Untitled Notes

Module 1: Introduction to Big Data & Analytics

1.1 What is Big Data?

Big data refers to data sets that are so large and complex that they require advanced methods and technologies to process them efficiently. The characteristics of big data are often encapsulated in the 5 V's:

Volume: Refers to the vast amounts of data generated every second, which requires robust storage solutions.
Velocity: Pertains to the speed at which data is generated and processed, necessitating real-time handling of data streams.
Variety: Involves the different forms of data, whether structured, semi-structured, or unstructured.
Veracity: Addresses the quality and accuracy of data.
Value: Represents the usefulness of the data to inform business decisions.

Traditional Data Systems vs Big Data Systems

Traditional systems typically handle structured data with predefined schemas and are designed for relational databases, while big data systems accommodate unstructured data and utilize distributed file systems.

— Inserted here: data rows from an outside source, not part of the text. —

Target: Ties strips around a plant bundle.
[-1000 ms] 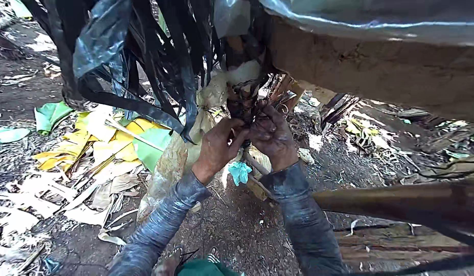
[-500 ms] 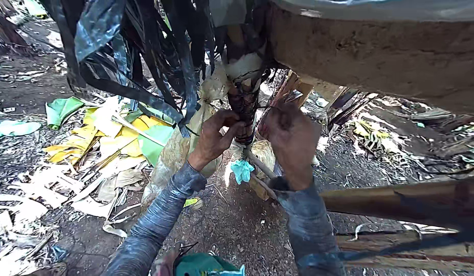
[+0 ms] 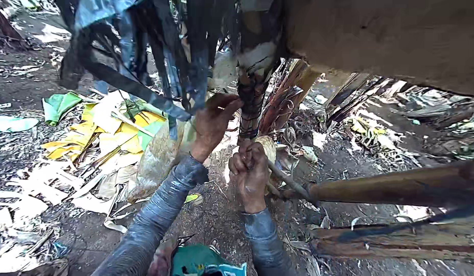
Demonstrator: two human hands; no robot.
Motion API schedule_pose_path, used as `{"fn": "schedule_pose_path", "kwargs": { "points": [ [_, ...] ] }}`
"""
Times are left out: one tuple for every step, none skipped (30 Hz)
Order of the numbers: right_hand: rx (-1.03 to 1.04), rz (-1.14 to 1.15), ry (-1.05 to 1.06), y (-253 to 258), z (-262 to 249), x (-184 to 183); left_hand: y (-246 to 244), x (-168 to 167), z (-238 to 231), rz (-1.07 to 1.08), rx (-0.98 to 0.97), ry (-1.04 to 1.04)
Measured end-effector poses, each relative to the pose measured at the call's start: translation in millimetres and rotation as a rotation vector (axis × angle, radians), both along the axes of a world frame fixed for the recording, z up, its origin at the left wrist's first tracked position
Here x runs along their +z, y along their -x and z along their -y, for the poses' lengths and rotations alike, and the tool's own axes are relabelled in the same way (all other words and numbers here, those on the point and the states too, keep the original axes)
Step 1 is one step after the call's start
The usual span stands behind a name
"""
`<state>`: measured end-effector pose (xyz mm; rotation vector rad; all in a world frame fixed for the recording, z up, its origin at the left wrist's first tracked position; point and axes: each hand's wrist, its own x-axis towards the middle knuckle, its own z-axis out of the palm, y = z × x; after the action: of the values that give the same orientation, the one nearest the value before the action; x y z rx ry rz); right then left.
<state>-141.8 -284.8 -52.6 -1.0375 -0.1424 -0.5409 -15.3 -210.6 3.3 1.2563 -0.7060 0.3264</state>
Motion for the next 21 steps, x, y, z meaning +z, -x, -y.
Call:
{"fn": "schedule_pose_path", "kwargs": {
  "points": [
    [-0.006,-0.005,0.004,1,-2,-6,3,1,3,-0.006,0.034,0.009],
    [-0.012,0.002,-0.002,1,-5,-11,4,3,5,-0.011,0.036,0.022],
    [-0.02,0.011,-0.014,1,-6,-14,5,3,5,-0.033,0.023,0.045],
    [-0.02,0.016,-0.044,3,-6,-14,5,2,6,-0.072,0.004,0.065],
    [-0.017,0.008,-0.085,4,-6,-11,6,2,6,-0.119,-0.018,0.056],
    [-0.009,-0.007,-0.118,5,-5,-7,6,1,5,-0.162,-0.037,0.043],
    [0.002,-0.012,-0.128,7,-3,-5,5,1,6,-0.183,-0.045,0.043],
    [0.016,-0.004,-0.117,9,-1,-4,4,1,7,-0.178,-0.041,0.045],
    [0.028,0.001,-0.107,11,2,-4,2,1,8,-0.153,-0.037,0.053],
    [0.03,-0.001,-0.104,14,3,-3,1,1,10,-0.129,-0.044,0.072],
    [0.03,-0.005,-0.111,17,6,-3,0,-1,11,-0.115,-0.063,0.102],
    [0.028,-0.007,-0.126,20,9,-2,-1,-5,13,-0.114,-0.1,0.152],
    [0.019,-0.004,-0.144,22,12,-1,-2,-9,15,-0.13,-0.153,0.222],
    [0.015,0.002,-0.148,25,18,0,-1,-15,17,-0.154,-0.216,0.292],
    [0.01,0.005,-0.145,27,23,2,2,-19,18,-0.18,-0.273,0.351],
    [0.002,0.002,-0.141,28,28,3,7,-23,17,-0.186,-0.322,0.384],
    [-0.005,-0.006,-0.126,29,31,4,6,-23,19,-0.196,-0.34,0.463],
    [-0.008,-0.016,-0.108,29,33,5,6,-23,19,-0.201,-0.361,0.497],
    [-0.002,-0.026,-0.087,29,34,5,11,-25,17,-0.199,-0.381,0.485],
    [0.009,-0.034,-0.072,29,34,5,18,-29,13,-0.183,-0.393,0.422],
    [0.02,-0.04,-0.059,29,34,4,21,-29,11,-0.172,-0.369,0.38]
  ]
}}
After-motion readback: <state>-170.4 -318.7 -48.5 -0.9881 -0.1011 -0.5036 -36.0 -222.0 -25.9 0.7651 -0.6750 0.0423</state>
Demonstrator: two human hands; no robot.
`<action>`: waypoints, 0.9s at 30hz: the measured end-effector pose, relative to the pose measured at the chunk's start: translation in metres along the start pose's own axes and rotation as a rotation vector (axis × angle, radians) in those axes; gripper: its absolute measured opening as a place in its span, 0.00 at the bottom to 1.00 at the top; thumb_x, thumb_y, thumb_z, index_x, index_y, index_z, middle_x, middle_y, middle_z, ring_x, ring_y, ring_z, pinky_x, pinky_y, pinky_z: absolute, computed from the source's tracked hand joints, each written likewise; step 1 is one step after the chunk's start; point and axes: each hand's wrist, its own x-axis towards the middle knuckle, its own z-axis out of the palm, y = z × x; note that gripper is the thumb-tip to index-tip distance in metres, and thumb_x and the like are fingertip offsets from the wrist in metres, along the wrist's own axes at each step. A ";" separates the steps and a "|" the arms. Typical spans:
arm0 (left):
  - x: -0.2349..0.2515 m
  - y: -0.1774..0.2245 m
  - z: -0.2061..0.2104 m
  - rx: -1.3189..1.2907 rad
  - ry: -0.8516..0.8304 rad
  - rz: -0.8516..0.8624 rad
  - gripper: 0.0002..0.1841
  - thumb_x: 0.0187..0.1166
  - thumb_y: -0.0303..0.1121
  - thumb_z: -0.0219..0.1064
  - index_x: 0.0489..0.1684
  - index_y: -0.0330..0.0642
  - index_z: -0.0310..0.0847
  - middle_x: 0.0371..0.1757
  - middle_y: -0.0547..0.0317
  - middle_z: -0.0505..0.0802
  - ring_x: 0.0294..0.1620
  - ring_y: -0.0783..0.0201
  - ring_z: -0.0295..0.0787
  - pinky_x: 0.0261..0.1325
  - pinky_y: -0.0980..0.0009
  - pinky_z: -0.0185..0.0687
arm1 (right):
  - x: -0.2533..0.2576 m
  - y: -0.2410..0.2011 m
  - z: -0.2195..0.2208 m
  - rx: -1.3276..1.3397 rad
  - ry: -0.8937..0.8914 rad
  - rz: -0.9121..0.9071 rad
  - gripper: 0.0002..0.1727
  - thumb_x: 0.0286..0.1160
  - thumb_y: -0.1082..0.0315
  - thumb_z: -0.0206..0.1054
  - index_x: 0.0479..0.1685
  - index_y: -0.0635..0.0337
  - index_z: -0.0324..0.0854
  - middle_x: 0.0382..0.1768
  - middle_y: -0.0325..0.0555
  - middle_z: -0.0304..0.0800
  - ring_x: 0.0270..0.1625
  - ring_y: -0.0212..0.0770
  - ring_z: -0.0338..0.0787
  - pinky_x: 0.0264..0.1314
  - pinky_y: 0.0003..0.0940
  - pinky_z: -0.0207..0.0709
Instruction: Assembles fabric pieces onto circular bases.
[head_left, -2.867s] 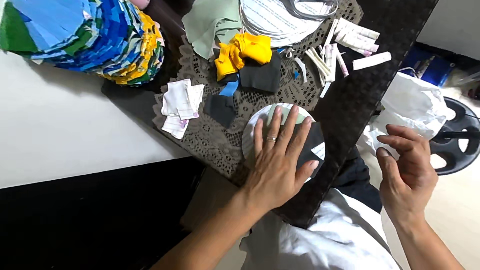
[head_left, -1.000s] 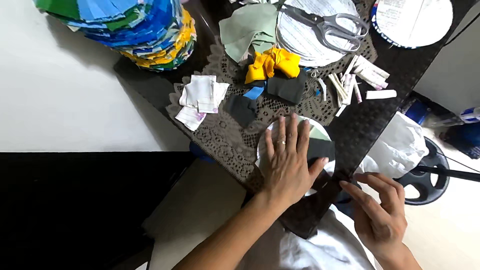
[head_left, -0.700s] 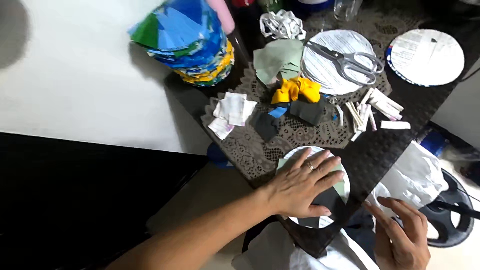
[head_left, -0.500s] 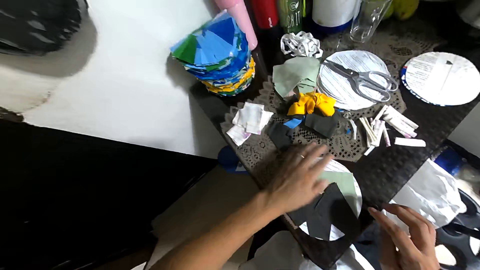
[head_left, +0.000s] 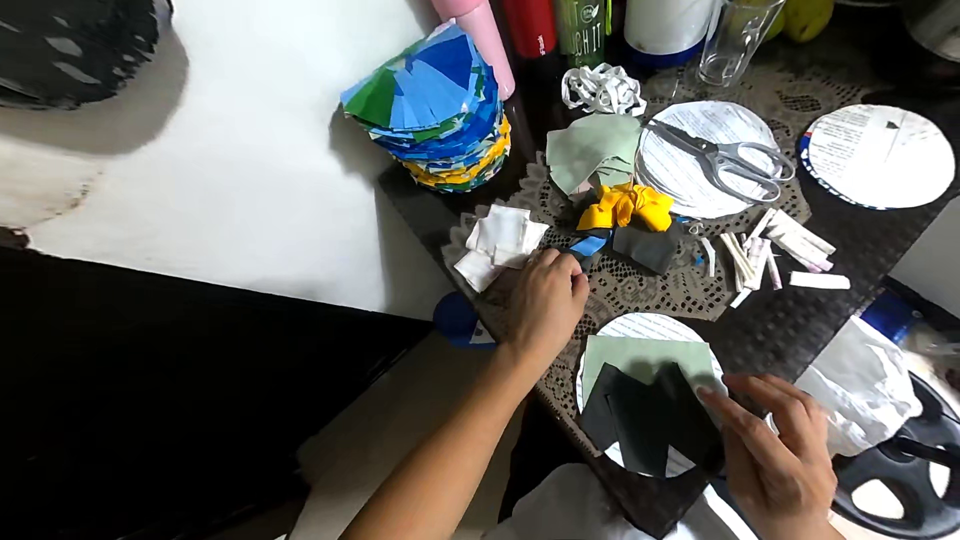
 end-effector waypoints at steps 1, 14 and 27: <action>0.002 -0.003 -0.006 -0.075 -0.020 -0.035 0.07 0.79 0.29 0.68 0.38 0.34 0.89 0.41 0.45 0.91 0.42 0.50 0.90 0.47 0.50 0.85 | 0.003 0.000 0.001 0.003 -0.009 -0.005 0.15 0.88 0.62 0.52 0.55 0.41 0.85 0.54 0.42 0.87 0.66 0.43 0.80 0.70 0.38 0.64; -0.028 -0.004 -0.049 -1.716 -0.232 -0.618 0.13 0.83 0.25 0.47 0.45 0.40 0.80 0.39 0.52 0.95 0.40 0.64 0.96 0.48 0.68 0.94 | 0.100 -0.041 0.038 1.099 -0.360 0.777 0.20 0.86 0.67 0.56 0.69 0.70 0.79 0.63 0.48 0.89 0.64 0.34 0.89 0.68 0.31 0.83; -0.071 0.041 -0.022 -1.656 -0.331 -0.432 0.17 0.78 0.23 0.59 0.64 0.42 0.70 0.48 0.57 0.92 0.47 0.65 0.95 0.53 0.67 0.93 | 0.079 -0.029 -0.001 1.225 -0.238 0.885 0.05 0.74 0.79 0.66 0.36 0.58 0.82 0.30 0.35 0.91 0.34 0.27 0.91 0.43 0.24 0.87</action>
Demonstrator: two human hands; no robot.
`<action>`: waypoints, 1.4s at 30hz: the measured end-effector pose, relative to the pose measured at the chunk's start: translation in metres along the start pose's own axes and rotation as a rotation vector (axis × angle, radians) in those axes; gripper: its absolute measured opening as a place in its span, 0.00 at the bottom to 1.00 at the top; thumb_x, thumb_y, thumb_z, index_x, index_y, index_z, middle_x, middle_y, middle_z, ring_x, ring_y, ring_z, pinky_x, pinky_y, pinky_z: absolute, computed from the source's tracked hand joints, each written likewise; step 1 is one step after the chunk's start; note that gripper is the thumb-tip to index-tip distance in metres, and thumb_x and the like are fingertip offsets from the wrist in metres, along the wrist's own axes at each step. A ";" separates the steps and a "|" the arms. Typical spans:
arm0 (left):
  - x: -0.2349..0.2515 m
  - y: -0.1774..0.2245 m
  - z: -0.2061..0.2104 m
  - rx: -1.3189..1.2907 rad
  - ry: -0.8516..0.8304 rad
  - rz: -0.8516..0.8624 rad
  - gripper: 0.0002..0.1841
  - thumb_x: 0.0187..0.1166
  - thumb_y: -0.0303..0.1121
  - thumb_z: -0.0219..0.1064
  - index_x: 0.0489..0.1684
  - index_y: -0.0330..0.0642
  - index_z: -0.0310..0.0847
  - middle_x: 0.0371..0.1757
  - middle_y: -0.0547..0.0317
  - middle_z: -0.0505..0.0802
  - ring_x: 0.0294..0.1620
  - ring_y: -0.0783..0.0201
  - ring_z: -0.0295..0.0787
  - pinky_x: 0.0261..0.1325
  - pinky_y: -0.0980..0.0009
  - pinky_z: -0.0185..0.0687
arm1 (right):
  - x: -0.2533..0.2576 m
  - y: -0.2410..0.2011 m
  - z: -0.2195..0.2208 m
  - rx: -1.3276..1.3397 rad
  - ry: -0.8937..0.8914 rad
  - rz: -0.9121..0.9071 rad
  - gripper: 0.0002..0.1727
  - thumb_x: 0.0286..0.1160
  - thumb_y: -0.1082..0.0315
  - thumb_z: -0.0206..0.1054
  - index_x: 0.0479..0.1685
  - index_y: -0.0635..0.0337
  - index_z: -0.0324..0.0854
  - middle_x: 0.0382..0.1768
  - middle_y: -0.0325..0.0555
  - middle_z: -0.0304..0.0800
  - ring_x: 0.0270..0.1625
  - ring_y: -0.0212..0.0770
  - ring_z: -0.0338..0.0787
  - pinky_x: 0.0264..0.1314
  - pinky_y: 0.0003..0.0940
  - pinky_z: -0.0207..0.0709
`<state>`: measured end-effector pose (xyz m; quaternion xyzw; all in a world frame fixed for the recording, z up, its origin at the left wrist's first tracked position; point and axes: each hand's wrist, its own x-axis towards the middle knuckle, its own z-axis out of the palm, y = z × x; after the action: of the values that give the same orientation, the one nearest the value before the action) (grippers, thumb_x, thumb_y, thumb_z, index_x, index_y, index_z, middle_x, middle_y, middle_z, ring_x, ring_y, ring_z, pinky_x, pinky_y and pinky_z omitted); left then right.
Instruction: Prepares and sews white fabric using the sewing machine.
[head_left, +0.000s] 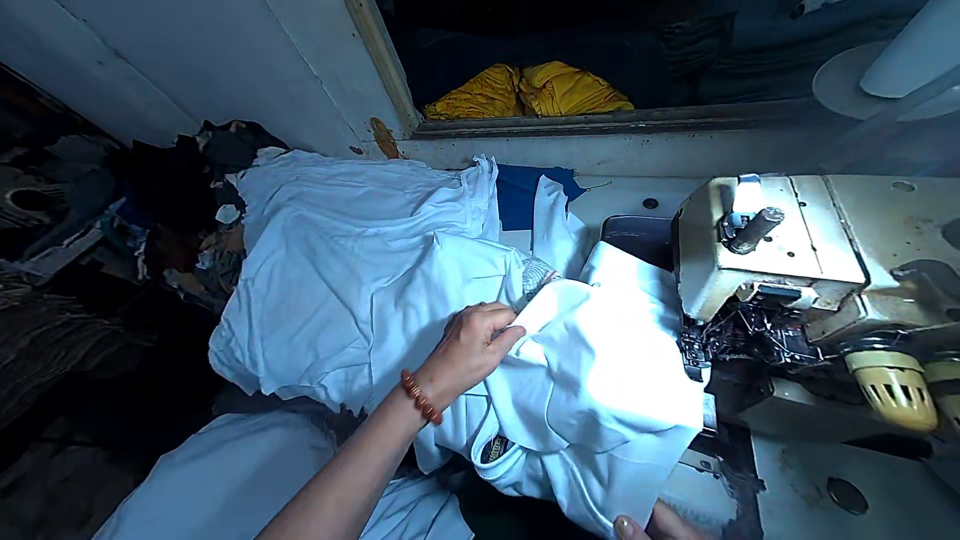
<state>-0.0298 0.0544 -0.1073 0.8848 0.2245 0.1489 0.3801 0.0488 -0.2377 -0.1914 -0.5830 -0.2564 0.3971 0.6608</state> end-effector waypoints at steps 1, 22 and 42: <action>-0.014 0.013 -0.001 -0.255 0.037 -0.082 0.10 0.87 0.29 0.59 0.37 0.38 0.86 0.32 0.62 0.90 0.34 0.75 0.85 0.40 0.77 0.80 | -0.001 0.000 0.000 -0.018 0.005 -0.005 0.07 0.77 0.80 0.60 0.46 0.65 0.82 0.36 0.28 0.92 0.42 0.19 0.90 0.53 0.24 0.85; -0.130 0.065 0.111 0.012 0.185 0.299 0.11 0.84 0.34 0.66 0.45 0.40 0.94 0.49 0.57 0.98 0.51 0.69 0.94 0.58 0.70 0.87 | -0.029 -0.014 -0.004 0.059 -0.185 -0.205 0.09 0.72 0.74 0.73 0.48 0.58 0.89 0.41 0.27 0.97 0.44 0.19 0.92 0.50 0.21 0.88; -0.046 0.096 0.103 0.376 0.127 0.581 0.09 0.77 0.29 0.64 0.33 0.43 0.92 0.25 0.61 0.88 0.19 0.69 0.82 0.17 0.75 0.72 | -0.001 -0.044 -0.023 0.263 0.041 -0.092 0.25 0.62 0.87 0.68 0.59 0.56 0.84 0.43 0.26 0.98 0.44 0.23 0.95 0.51 0.25 0.90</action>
<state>0.0033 -0.0899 -0.1096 0.9553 0.0101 0.2615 0.1378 0.0764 -0.2518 -0.1523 -0.4868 -0.2151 0.3846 0.7542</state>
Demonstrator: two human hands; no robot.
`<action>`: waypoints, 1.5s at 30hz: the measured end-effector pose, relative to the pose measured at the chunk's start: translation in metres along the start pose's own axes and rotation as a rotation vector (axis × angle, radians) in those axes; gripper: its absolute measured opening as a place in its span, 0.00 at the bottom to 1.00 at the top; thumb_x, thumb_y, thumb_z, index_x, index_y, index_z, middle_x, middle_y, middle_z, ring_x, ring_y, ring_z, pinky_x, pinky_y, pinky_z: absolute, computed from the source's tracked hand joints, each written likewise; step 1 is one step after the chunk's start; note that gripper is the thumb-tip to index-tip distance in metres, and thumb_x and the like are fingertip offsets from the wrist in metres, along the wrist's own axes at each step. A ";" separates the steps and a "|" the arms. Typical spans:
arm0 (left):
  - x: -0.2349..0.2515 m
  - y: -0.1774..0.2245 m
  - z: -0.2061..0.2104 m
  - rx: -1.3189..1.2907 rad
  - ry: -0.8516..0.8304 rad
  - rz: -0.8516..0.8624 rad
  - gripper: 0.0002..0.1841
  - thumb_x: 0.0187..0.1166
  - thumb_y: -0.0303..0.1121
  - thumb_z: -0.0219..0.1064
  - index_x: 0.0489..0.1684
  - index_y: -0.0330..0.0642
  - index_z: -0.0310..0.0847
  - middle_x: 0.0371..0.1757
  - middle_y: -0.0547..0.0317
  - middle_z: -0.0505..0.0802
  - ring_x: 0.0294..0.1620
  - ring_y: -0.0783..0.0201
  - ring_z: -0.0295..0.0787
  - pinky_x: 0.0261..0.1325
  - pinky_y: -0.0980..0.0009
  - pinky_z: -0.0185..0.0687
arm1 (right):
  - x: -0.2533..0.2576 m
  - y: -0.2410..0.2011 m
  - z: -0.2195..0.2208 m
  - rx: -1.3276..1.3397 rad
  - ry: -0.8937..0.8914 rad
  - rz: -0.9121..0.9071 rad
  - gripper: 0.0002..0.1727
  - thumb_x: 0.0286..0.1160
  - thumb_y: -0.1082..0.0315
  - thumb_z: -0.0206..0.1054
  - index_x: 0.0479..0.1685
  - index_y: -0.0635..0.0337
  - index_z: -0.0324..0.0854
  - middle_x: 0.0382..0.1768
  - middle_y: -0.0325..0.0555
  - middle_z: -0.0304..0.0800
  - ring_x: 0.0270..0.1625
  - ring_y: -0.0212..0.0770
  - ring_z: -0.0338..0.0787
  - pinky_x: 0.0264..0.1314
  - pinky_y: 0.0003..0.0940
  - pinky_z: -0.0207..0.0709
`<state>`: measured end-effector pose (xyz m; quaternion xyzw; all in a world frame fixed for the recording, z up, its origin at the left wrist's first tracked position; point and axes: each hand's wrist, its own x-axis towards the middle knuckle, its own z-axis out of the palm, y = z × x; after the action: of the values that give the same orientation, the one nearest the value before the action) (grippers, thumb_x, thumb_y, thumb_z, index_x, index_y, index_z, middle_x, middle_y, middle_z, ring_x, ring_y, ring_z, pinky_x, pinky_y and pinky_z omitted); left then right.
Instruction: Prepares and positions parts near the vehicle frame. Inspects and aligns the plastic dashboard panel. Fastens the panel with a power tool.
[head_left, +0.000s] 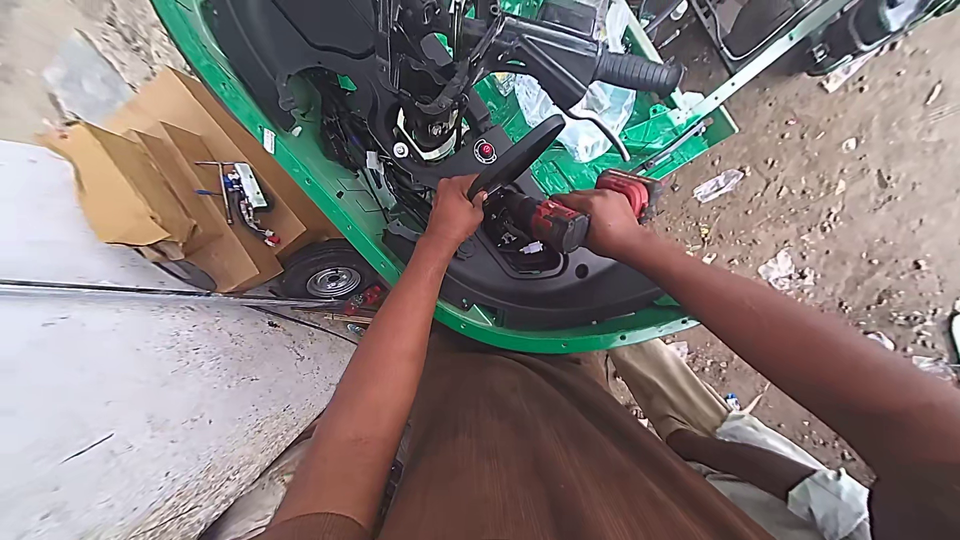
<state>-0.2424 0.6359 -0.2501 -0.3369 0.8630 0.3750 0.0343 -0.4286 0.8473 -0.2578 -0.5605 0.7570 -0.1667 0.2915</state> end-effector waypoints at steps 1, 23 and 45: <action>0.001 0.001 -0.001 -0.001 -0.005 0.001 0.08 0.80 0.30 0.66 0.41 0.34 0.88 0.36 0.44 0.92 0.43 0.50 0.91 0.52 0.47 0.82 | 0.001 0.000 0.000 -0.001 -0.015 0.012 0.25 0.65 0.67 0.76 0.66 0.52 0.87 0.55 0.54 0.95 0.57 0.61 0.93 0.57 0.69 0.80; 0.000 0.005 -0.006 -0.009 -0.023 -0.004 0.09 0.81 0.28 0.65 0.46 0.34 0.90 0.39 0.42 0.94 0.45 0.49 0.92 0.55 0.46 0.83 | 0.002 0.005 0.000 -0.077 0.057 -0.067 0.22 0.66 0.69 0.73 0.63 0.52 0.88 0.54 0.51 0.95 0.56 0.58 0.93 0.59 0.63 0.80; -0.003 0.004 -0.002 0.057 -0.081 0.065 0.20 0.80 0.26 0.63 0.69 0.49 0.89 0.51 0.44 0.97 0.56 0.46 0.94 0.64 0.43 0.82 | 0.001 -0.001 0.013 -0.189 0.023 -0.078 0.20 0.72 0.62 0.70 0.63 0.52 0.85 0.50 0.53 0.93 0.53 0.59 0.92 0.55 0.61 0.79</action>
<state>-0.2417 0.6385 -0.2454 -0.2920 0.8817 0.3646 0.0664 -0.4196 0.8468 -0.2674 -0.6125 0.7503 -0.1122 0.2220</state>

Batch vs Real-Time Processing

In batch processing, data is aggregated over a period and processed at once; examples include monthly sales reports. In contrast, real-time processing manages data streams as they occur for immediate insights, such as monitoring social media feeds.

1.2 Big Data Challenges

Challenges in big data include:

Volume, Velocity, Variety: Managing the sheer quantity, speed, and diversity of data.
Scalability Issues: Building systems that can grow with increasing data.
Fault Tolerance: Ensuring systems are resilient against data loss or system crashes, requiring redundancy.
Cost Optimization: Balancing the expenses involved in data storage and processing versus the value gained.

1.3 Big Data Architecture Overview

Key components of big data architecture include:

Data Ingestion: The initial process of gathering data from different sources.
Storage: Where data is held; involves choosing platforms that suit the data type and access speed.
Processing: The manipulation or analysis of data to extract insights.
Analytics: Employing various methods to interpret data and gain actionable intelligence.
ML Integration: Incorporation of machine learning capabilities to automate and enhance data analysis.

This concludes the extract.